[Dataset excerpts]

····················

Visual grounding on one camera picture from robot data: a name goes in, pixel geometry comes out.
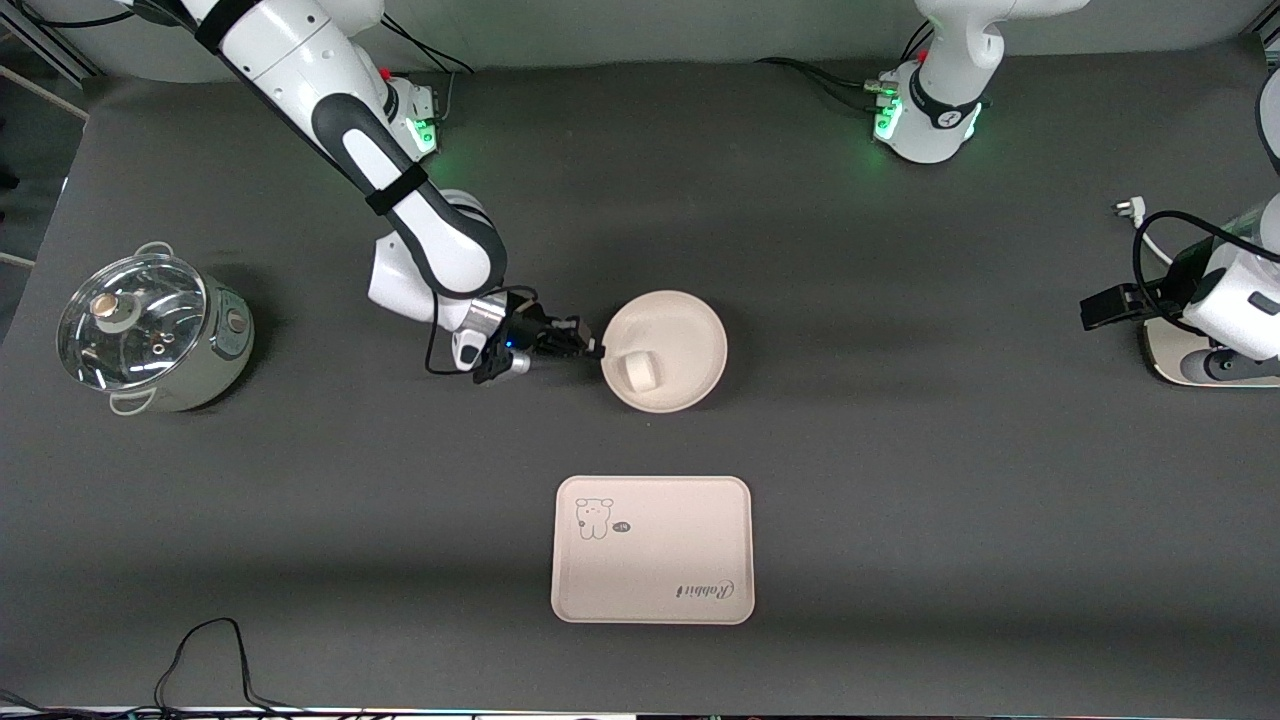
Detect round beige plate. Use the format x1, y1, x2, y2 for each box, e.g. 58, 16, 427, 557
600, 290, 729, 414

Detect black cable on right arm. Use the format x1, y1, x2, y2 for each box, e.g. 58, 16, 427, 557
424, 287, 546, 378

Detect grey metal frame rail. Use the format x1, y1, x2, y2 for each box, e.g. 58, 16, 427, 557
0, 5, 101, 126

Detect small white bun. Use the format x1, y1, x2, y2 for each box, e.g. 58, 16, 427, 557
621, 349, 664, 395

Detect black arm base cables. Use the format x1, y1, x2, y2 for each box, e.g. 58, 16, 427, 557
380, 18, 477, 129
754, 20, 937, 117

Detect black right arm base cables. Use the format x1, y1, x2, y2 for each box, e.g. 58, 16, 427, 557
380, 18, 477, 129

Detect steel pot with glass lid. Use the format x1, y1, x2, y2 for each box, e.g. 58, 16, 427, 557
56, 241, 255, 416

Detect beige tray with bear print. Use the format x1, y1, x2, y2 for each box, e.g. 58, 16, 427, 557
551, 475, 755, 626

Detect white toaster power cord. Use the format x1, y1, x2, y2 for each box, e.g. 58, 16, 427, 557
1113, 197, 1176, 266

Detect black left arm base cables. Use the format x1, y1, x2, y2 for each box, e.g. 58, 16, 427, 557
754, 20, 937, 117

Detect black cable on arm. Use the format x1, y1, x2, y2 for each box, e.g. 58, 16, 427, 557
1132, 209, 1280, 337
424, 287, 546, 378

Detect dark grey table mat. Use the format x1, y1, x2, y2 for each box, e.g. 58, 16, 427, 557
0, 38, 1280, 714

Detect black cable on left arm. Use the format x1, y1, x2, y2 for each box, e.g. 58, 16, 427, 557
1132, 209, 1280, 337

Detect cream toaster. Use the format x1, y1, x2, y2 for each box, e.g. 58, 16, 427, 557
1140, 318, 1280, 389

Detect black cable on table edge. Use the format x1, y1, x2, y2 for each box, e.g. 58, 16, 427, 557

····················

[Activity]
With every picture removed, give the entries above again exactly.

[Answer to this problem]
Visual grounding on one camera picture from robot data: a name goes in, pixel geometry comes out.
Detect round beige plate. Use the format x1, y1, x2, y2 for each box, e.g. 58, 16, 427, 557
600, 290, 729, 414

Detect black cable on right arm. Use the format x1, y1, x2, y2 for each box, e.g. 58, 16, 427, 557
424, 287, 546, 378

Detect grey metal frame rail. Use the format x1, y1, x2, y2 for each box, e.g. 58, 16, 427, 557
0, 5, 101, 126

Detect small white bun. Use the format x1, y1, x2, y2 for each box, e.g. 58, 16, 427, 557
621, 349, 664, 395

Detect black arm base cables. Use the format x1, y1, x2, y2 for each box, e.g. 58, 16, 427, 557
380, 18, 477, 129
754, 20, 937, 117

Detect black right arm base cables. Use the format x1, y1, x2, y2 for each box, e.g. 58, 16, 427, 557
380, 18, 477, 129

Detect steel pot with glass lid. Use the format x1, y1, x2, y2 for each box, e.g. 58, 16, 427, 557
56, 241, 255, 416

Detect beige tray with bear print. Use the format x1, y1, x2, y2 for each box, e.g. 58, 16, 427, 557
551, 475, 755, 626

Detect white toaster power cord. Use the format x1, y1, x2, y2 for each box, e.g. 58, 16, 427, 557
1113, 197, 1176, 266

Detect black left arm base cables. Use the format x1, y1, x2, y2 for each box, e.g. 58, 16, 427, 557
754, 20, 937, 117

Detect black cable on arm. Use the format x1, y1, x2, y2 for each box, e.g. 58, 16, 427, 557
1132, 209, 1280, 337
424, 287, 546, 378

Detect dark grey table mat. Use the format x1, y1, x2, y2 for each box, e.g. 58, 16, 427, 557
0, 38, 1280, 714

Detect black cable on left arm. Use the format x1, y1, x2, y2 for each box, e.g. 58, 16, 427, 557
1132, 209, 1280, 337

Detect cream toaster. Use the format x1, y1, x2, y2 for each box, e.g. 58, 16, 427, 557
1140, 318, 1280, 389

Detect black cable on table edge. Use the format x1, y1, x2, y2 for each box, e.g. 58, 16, 427, 557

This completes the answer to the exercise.